The Bug Girl: Maria Merian’s Scientific Vision By Sarah Glenn Marsh


Back of Book:
Maria Sibylla Merian was fascinated with insects. But when Maria was a girl in the mid-1600s, superstitions about bugs prevented most people from taking a close look. People thought bugs were evil—and anyone interested in such creatures was surely evil too. That didn’t stop Maria. Filled with curiosity, she began to study and paint them. She even witnessed silkworms form cocoons and transform into moths—discovering metamorphosis! Painting and drawing as she studied, Maria pushed the boundaries of what girls were expected to do, eventually gaining recognition as one of the first entomologists and scientific illustrators.

My Review: 

Sarah Glenn Marsh has beautifully captured the life and work of Maria Merian.
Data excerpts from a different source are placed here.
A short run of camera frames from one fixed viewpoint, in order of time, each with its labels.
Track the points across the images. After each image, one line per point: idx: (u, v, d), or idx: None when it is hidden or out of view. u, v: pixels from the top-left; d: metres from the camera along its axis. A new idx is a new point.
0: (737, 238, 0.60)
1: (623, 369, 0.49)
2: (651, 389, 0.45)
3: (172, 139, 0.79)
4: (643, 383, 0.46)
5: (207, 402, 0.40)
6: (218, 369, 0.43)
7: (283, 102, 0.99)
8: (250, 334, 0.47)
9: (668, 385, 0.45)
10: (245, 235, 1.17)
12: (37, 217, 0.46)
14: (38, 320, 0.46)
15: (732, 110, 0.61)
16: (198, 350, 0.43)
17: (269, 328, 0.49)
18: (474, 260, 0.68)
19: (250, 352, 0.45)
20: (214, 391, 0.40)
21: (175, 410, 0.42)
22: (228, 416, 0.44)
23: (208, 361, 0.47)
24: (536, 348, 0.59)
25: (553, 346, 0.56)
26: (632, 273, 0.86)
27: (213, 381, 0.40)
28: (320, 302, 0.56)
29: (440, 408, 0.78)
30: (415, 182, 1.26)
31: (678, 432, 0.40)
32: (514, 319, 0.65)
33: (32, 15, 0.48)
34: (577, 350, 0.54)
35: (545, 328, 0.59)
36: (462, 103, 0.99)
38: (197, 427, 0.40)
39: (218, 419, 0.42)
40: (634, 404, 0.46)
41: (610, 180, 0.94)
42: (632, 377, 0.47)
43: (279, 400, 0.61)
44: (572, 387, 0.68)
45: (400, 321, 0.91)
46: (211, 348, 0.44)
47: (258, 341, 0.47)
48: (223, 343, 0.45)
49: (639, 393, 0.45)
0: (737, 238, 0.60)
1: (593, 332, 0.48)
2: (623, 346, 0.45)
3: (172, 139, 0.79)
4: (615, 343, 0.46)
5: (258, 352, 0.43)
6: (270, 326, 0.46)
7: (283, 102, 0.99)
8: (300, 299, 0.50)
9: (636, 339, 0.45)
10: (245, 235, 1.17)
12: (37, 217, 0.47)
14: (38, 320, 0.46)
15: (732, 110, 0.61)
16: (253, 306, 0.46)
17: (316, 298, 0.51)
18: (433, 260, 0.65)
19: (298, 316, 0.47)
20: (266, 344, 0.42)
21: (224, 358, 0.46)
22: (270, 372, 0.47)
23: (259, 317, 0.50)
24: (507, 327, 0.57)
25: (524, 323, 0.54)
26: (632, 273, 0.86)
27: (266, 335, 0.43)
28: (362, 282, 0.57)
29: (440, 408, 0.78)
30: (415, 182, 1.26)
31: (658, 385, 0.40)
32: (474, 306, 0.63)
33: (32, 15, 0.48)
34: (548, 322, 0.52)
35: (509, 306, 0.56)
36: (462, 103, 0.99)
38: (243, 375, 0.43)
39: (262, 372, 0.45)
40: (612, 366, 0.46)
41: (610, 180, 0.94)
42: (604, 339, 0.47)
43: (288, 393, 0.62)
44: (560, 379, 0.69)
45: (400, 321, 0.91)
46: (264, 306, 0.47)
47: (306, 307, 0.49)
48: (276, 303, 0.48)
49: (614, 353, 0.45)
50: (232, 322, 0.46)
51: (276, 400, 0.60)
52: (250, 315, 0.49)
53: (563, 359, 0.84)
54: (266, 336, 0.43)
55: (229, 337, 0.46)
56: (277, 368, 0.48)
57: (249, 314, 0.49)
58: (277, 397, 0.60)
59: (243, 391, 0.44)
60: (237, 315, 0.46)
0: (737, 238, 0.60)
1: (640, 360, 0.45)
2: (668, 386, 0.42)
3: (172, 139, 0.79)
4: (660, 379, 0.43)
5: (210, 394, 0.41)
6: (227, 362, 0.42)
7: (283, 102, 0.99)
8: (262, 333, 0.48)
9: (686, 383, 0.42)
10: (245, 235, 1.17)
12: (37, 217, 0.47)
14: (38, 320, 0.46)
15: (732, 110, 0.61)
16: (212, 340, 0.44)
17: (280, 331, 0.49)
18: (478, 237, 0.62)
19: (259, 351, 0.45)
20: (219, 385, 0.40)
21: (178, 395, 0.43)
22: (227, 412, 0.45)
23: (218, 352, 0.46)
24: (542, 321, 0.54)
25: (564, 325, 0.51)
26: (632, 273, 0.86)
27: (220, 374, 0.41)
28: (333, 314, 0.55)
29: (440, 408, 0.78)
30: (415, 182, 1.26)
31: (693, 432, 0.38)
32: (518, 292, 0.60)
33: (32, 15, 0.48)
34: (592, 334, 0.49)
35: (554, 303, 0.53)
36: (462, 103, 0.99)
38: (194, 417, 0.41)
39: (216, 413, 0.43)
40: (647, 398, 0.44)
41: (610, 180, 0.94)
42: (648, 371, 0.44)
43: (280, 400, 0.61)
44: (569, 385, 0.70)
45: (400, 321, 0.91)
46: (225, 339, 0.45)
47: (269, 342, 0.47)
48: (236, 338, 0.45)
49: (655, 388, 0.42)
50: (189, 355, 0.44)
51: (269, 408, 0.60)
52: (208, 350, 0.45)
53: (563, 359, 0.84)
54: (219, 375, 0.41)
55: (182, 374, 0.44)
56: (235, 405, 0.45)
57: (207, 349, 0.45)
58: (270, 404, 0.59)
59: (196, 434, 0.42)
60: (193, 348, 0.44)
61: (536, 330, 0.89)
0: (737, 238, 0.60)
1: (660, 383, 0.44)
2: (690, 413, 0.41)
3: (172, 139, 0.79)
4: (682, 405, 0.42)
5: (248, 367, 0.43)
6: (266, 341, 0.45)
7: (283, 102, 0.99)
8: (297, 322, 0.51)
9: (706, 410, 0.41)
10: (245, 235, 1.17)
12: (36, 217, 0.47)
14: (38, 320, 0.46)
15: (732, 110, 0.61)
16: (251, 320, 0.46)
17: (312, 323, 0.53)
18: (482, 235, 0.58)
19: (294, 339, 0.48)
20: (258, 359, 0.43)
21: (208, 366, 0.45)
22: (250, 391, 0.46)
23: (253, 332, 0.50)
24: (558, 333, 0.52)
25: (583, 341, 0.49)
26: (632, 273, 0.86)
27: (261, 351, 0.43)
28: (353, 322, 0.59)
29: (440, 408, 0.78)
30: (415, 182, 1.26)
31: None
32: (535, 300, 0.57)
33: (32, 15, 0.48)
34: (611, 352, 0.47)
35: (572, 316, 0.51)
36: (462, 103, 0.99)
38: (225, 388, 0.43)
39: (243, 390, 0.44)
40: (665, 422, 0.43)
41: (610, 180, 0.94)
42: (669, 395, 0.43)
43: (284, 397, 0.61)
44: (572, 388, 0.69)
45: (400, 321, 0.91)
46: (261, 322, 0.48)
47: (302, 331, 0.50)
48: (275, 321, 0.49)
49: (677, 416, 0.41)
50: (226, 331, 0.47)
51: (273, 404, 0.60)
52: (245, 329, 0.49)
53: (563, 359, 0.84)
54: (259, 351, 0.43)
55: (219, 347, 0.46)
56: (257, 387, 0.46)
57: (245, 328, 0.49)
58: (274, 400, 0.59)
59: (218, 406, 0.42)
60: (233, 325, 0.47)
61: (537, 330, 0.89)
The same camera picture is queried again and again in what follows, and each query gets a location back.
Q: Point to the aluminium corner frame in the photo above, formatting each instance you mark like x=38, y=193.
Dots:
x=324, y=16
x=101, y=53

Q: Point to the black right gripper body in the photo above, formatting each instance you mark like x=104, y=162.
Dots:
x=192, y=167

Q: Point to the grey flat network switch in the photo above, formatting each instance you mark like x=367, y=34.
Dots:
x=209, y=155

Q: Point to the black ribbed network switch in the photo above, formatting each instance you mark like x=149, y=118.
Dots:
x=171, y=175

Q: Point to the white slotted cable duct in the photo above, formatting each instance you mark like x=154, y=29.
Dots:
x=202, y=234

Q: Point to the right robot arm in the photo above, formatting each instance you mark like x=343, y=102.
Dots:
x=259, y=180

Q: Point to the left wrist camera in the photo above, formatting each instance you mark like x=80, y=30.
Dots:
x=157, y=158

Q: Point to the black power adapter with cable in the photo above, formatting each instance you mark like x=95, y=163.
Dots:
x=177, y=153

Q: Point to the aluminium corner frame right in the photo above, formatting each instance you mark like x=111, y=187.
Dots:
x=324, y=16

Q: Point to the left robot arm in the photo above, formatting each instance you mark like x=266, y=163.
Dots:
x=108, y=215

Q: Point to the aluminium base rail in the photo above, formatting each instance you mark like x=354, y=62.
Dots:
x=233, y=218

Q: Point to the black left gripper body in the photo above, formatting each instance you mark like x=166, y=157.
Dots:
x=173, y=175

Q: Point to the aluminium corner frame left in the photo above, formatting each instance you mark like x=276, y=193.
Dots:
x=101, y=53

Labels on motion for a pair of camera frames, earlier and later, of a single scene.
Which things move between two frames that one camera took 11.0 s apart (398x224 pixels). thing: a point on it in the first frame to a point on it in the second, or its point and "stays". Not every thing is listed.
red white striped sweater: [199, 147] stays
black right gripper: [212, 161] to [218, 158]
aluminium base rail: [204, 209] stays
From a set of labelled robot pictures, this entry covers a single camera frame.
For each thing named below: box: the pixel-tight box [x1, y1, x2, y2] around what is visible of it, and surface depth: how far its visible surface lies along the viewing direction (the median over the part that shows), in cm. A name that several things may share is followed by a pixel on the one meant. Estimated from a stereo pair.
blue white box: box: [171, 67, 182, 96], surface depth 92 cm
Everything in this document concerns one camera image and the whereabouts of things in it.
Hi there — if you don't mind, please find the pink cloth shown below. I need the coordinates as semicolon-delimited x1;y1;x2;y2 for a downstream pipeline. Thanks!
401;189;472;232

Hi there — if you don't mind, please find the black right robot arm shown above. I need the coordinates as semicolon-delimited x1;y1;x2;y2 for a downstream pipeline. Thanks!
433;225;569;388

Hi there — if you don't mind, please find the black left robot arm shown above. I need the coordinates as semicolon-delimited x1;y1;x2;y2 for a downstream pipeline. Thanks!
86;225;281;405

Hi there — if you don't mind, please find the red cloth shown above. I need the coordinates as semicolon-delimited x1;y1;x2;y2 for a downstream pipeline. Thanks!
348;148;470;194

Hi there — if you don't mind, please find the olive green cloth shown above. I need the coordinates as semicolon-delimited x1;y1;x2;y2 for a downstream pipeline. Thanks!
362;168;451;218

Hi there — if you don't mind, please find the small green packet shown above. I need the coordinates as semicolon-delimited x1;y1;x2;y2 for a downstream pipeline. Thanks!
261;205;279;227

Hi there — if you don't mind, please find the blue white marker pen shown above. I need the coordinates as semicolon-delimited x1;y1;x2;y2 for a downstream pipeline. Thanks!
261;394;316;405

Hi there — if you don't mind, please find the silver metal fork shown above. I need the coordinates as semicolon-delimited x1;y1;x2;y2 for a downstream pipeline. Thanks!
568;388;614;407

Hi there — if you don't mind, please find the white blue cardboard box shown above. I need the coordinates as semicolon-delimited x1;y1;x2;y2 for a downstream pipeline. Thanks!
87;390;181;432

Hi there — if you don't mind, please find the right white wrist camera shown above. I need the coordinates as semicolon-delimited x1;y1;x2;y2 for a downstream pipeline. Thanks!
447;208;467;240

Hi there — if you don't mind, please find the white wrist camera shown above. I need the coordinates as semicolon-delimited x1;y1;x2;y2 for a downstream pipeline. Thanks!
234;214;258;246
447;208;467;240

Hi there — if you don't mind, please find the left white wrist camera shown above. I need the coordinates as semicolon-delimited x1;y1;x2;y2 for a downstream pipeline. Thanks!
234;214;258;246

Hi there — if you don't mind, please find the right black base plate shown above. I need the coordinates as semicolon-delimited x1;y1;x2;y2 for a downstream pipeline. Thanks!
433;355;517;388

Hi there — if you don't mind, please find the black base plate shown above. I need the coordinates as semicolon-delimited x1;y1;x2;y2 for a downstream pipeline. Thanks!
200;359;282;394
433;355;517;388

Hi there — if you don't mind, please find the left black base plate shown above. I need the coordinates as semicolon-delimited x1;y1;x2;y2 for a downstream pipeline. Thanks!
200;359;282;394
The story follows Maria throughout her life as she collected, and studied many types of insects. Maria knew that her work could make others suspicious of her and worked hard to keep her findings a secret. I was amazed at all the work she accomplished in secret. The illustrations by Filippo Vanzo are lovely especially the end pages that captured the illustrations from Maria Merian. The back of the book shares more information with readers about Maria and her life. I had never heard of Maria Merian and was thrilled to learn so many amazing facts about this scientific pioneer. A fantastic picture book biography for the classroom.